Sur cette base, l’évolution que retracent ces comptes sur la situation nette de l’État depuis 2006 n’est guère encourageante : s’il y a presque 1 Tr€ d’actifs bruts au bilan, il y a de l’autre côté de l’ordre de 2 Tr€ de dette (hors, curieusement de mon point de vue, les engagements de retraite des fonctionnaires), établissant ainsi à -1 Tr€ environ la situation nette ou les « fonds propres » négatifs de l’État[1].

graf 2 140316

Côté positif, le rapport de la Cour des comptes souligne la qualité et la transparence des comptes, notamment au regard de ce qui se fait à l’étranger. À noter l’importance qu’a eu pour cette qualité l’obligation de certification par des auditeurs indépendants, les mêmes que ceux qui certifient les comptes des grandes entreprises.

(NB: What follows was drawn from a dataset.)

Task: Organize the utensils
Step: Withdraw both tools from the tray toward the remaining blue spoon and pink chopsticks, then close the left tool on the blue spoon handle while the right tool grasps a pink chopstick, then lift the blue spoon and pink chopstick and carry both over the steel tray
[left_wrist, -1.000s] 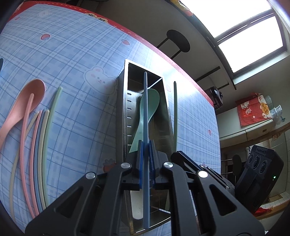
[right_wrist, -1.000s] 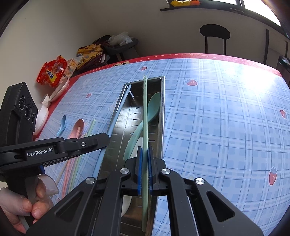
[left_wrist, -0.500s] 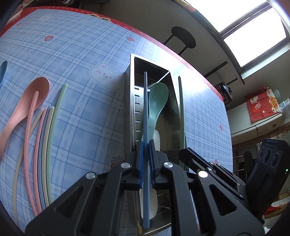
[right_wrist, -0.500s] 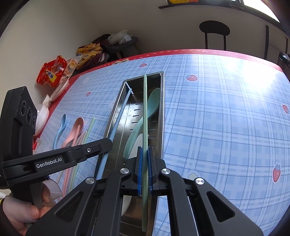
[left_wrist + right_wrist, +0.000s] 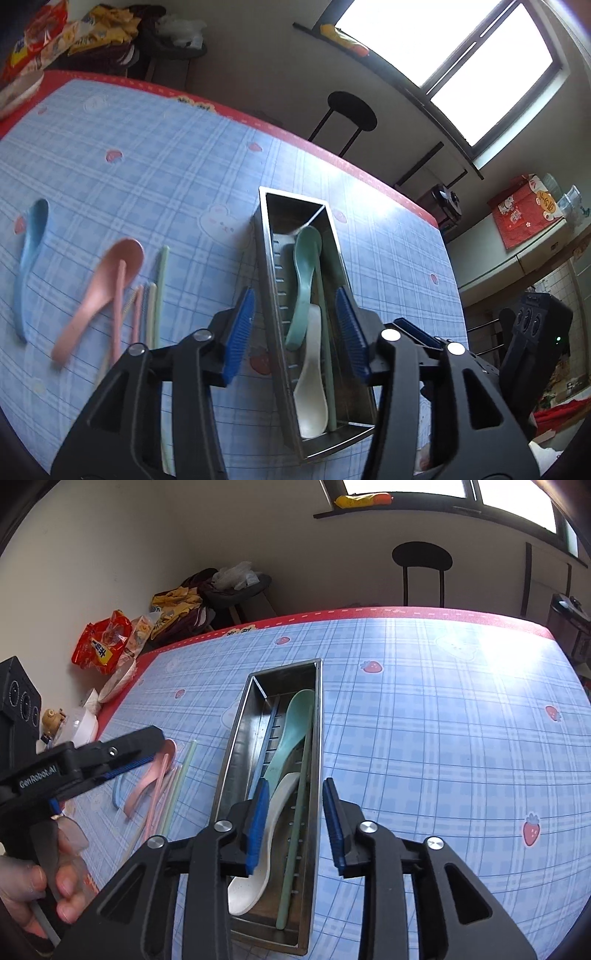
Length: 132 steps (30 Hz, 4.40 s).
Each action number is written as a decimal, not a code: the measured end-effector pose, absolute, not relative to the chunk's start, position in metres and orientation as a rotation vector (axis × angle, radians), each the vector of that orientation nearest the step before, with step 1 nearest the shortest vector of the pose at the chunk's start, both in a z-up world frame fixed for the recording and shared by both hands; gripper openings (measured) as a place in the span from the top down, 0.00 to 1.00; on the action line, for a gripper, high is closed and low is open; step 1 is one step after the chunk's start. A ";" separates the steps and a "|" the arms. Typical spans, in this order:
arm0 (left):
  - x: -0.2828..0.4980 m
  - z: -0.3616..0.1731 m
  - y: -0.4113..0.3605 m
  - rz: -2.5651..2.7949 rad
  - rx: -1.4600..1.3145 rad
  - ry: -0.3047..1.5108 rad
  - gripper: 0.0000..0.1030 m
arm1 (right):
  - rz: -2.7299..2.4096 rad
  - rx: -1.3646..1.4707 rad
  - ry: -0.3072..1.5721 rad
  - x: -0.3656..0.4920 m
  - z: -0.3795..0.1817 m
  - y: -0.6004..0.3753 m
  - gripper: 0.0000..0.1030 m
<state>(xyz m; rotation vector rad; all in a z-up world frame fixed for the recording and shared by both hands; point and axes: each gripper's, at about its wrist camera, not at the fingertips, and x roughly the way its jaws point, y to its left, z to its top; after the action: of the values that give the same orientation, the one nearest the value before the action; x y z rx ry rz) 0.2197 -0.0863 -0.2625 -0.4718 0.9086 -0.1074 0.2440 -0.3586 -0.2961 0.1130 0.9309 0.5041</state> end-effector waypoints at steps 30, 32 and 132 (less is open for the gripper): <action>0.118 -0.269 0.086 -0.044 -0.171 0.995 0.06 | 0.455 -0.134 0.955 0.150 -0.284 -0.209 0.06; 0.119 -0.277 0.099 -0.024 -0.166 1.023 0.06 | 0.459 -0.135 0.964 0.151 -0.286 -0.195 0.06; 0.125 -0.328 0.118 -0.109 -0.424 1.088 0.89 | 0.608 0.056 1.178 0.162 -0.347 -0.148 0.94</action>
<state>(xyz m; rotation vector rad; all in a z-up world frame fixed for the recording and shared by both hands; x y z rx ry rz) 0.1254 0.1175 -0.3278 -0.4242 1.0882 -0.1088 0.1624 -0.1480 -0.3471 0.0557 1.1778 0.6078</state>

À noter aussi que l’Allemagne, qui a des finances publiques très solides, est le plus mauvais des pays comparables en matière de qualité technique de sa comptabilité publique. (Quel que soit le gout de chacun pour une comptabilité de qualité, on préfère quand même la situation de l’Allemagne à la nôtre.)

De même, il y a quelques bonnes retombées :

  • la mise en mains des contrôleurs de gestion de la sphère publique d’instruments de comptabilisation qui améliorent la gestion publique. C’est le cas notamment pour la gestion des actifs corporels de l’État.
  • Une amélioration de la comptabilité de caisse, se rapprochant désormais davantage d’un tableau des flux de trésorerie comme le connaissent les entreprises privées.

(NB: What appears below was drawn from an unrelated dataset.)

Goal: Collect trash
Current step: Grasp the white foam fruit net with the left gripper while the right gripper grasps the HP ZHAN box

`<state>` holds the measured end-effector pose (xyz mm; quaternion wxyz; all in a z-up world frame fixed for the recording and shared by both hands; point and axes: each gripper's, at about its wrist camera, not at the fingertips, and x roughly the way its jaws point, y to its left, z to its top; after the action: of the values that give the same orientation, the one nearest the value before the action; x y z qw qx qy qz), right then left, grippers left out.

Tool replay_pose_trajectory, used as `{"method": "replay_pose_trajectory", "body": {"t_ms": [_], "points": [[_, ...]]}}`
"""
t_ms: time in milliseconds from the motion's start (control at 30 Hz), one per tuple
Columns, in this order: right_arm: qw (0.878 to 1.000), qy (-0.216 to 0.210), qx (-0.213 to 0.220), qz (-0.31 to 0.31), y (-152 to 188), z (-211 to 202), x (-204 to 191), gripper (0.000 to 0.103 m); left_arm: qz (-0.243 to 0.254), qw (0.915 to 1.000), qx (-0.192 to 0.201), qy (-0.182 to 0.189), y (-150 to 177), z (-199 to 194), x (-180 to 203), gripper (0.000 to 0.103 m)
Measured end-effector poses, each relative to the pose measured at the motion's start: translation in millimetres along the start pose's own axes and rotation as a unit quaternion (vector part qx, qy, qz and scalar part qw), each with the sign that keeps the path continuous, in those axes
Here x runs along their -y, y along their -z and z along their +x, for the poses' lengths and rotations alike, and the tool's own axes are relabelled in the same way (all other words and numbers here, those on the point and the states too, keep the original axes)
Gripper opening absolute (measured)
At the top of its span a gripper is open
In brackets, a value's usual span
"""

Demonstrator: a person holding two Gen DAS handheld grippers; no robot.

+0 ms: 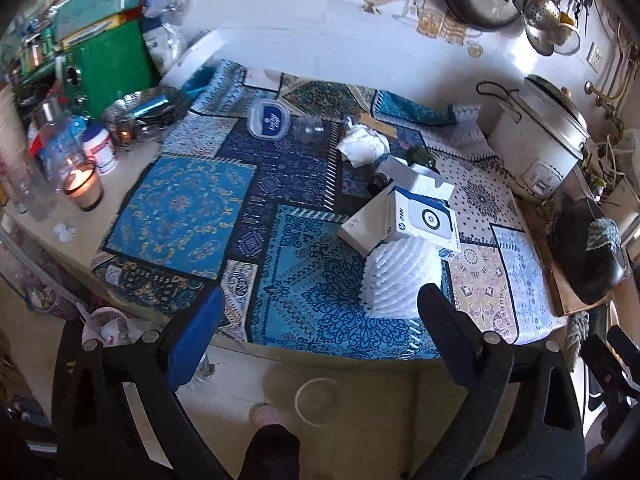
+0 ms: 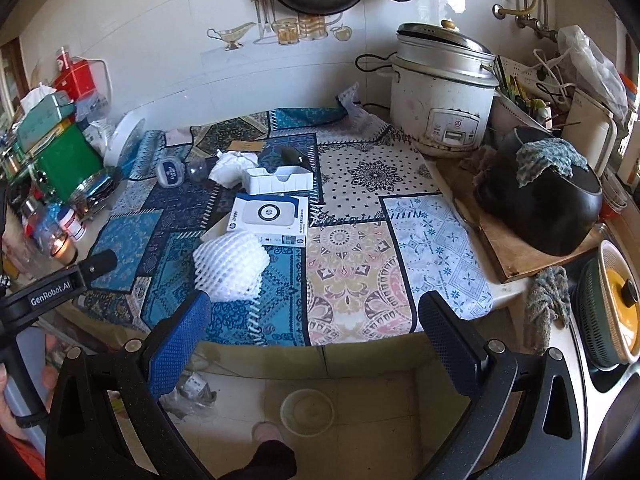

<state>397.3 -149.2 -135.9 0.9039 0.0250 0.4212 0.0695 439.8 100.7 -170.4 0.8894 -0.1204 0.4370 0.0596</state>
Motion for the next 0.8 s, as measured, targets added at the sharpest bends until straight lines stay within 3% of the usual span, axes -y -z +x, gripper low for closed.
{"method": "replay_pose_trajectory", "body": {"t_ms": [200,433,633,800], "points": [[0.998,0.044,-0.017,0.037,-20.1,35.9,5.5,0.103,0.055,0.9959,-0.057,0.045,-18.9,56.9,21.2,0.098],[0.995,0.056,-0.053,0.064,-34.2,65.9,23.9,0.103,0.077,0.9852,-0.129,0.083,-16.8,111.3,51.5,0.098],[0.995,0.019,-0.078,0.052,-53.7,99.0,44.1,0.103,0.070,0.9812,-0.165,0.070,-12.7,146.4,69.3,0.098],[0.994,-0.013,-0.105,-0.005,-70.9,130.6,46.8,0.103,0.063,0.9788,-0.183,0.068,-7.3,160.3,73.9,0.098]]}}
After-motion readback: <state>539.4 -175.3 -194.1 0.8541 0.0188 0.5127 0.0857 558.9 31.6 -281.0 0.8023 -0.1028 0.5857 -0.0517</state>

Mais une gouvernance et une informatique défaillantes

  • Faute d’outils informatiques encore efficients et d’une centralisation excessive, les données comptables sont disponibles très tardivement, et les chiffres de détail non disponibles pour les entités qui produisent l’information de base. Sachant la lourdeur de l’exercice, et son cout, on conçoit que la production des comptes ne motive qu’imparfaitement les équipes sur le terrain.
  • Enfin et surtout, le fait de ne pas être l’instrument de mesure central dans la discussion budgétaire, tant pour l’administration que pour le parlement, prive l’outil de l’essentiel de son utilité.

La Cour relève :

Dix ans après son entrée en vigueur, la comptabilité générale n’a pas pris toute sa place dans le système comptable de l’État, échouant à s’imposer comme l’outil privilégié de gestion et de pilotage qu’avaient imaginé ses promoteurs. Cette situation est imputable aux évolutions respectives qu’ont connues les comptabilités budgétaire et nationale dans l’intervalle de la mise en œuvre de la comptabilité générale, mais également aux divers handicaps comparatifs pénalisant cette dernière. (p. 73)

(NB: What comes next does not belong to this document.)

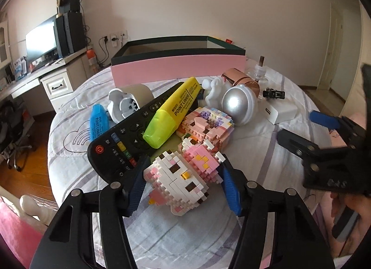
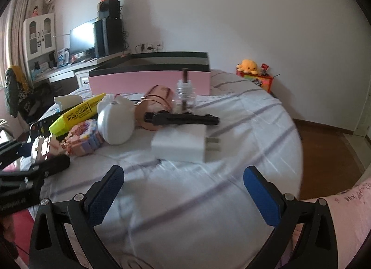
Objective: Organize rigid objects
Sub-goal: 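Grasp the block Hello Kitty figure with the left tool while the right tool grasps the white charger plug, then carry both items into the pink box and open both tools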
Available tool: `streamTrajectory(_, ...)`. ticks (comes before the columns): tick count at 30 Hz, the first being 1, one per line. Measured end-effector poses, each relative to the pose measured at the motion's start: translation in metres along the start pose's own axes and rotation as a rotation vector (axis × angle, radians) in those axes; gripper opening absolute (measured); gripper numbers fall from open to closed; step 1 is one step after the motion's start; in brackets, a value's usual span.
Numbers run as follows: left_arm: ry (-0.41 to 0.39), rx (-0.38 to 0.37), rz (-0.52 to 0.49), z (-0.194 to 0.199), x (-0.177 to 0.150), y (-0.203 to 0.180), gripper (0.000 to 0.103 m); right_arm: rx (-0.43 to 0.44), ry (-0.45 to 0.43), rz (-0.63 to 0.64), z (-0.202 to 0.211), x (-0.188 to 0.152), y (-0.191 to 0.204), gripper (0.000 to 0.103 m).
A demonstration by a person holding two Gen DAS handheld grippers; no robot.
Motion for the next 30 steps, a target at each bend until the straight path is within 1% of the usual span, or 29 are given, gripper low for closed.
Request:
streamTrajectory(3,0.001,-0.008,0.002,0.000,0.000,-0.001,0.060,0.023,0.013,-0.003,-0.012,0.008,0.003,0.103)
streamTrajectory(6,0.000,-0.011,-0.003,-0.002,0.001,-0.003,0.060,-0.004,0.032,-0.032,-0.023,0.013,-0.007,0.103)
streamTrajectory(8,0.000,-0.017,-0.009,-0.004,0.002,-0.005,0.060,0.000,0.038,-0.060,-0.027,0.013,-0.014,0.100)
streamTrajectory(10,-0.001,-0.018,-0.022,-0.005,0.004,-0.007,0.060,-0.003,0.045,-0.064,-0.031,0.011,-0.018,0.085)
streamTrajectory(11,-0.004,-0.018,-0.027,-0.006,0.004,-0.009,0.060,-0.013,0.042,-0.047,-0.031,0.011,-0.019,0.080)
streamTrajectory(12,-0.006,-0.017,-0.025,-0.006,0.005,-0.009,0.060,-0.010,0.039,-0.036,-0.031,0.011,-0.019,0.072)
streamTrajectory(13,-0.006,-0.021,-0.023,-0.006,0.006,-0.010,0.060,0.001,0.039,-0.034,-0.030,0.010,-0.019,0.068)
streamTrajectory(17,-0.014,-0.036,-0.025,-0.003,0.009,-0.013,0.060,0.041,0.030,-0.054,-0.022,0.009,-0.021,0.067)
streamTrajectory(23,-0.044,-0.040,-0.038,0.010,0.016,-0.017,0.060,0.077,0.010,-0.061,-0.004,0.004,-0.013,0.068)
streamTrajectory(27,-0.058,-0.032,-0.044,0.016,0.021,-0.016,0.060,0.081,0.035,-0.033,0.002,-0.002,-0.005,0.068)
streamTrajectory(30,-0.064,-0.035,-0.040,0.019,0.022,-0.016,0.060,0.083,0.019,-0.043,0.008,-0.006,-0.005,0.068)
Point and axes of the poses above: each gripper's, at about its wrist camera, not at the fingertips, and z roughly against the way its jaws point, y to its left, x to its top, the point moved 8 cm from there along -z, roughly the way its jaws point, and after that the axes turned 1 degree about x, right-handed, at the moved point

Elle traite aussi du rapport avec le contrôle de gestion :

L’État se distingue en outre des grandes entreprises par l’atrophie comparée de ses fonctions de contrôle de gestion, en dépit des efforts engagés par la direction du budget pour diffuser cette notion dans l’administration. De ce fait, la comptabilité générale de l’État s’est trouvée privée d’une part importante de ses utilisateurs potentiels.

C’est un point important. Dans les entreprises, le contrôle de gestion est né historiquement du besoin des directions générales de disposer de chiffres-clé pour le pilotage, à une époque où la comptabilité était lente, partielle et trop concentrée sur la mesure des flux financiers. Les deux fonctions ont co-évolué depuis, avec des progrès techniques considérables dans la production des données de gestion et de comptabilité, de sorte que le langage comptable s’est imposé comme celui des contrôleurs de gestion. On attend le même type d’évolution pour l’État.

Une remarque enfin, qui nous fait sortir du rapport de la Cour : cette situation de fonds propres négatif de l’État doit être nuancée. Elle provient largement du fait qu’il manque à l’État l’équivalent d’un chiffre d’affaires, c’est-à-dire d’une mesure, la plus proche possible, de ce qu’indiquerait le marché pour mesurer ce que sont les services publics rendus par l’État. Les comptables nationaux s’en tirent en mesurant le service public à son cout de production, mais l’imperfection de cette mesure est patente.

[1] Pour autant, le solde budgétaire au sens Maastricht reste établi sur la base de la comptabilité budgétaire.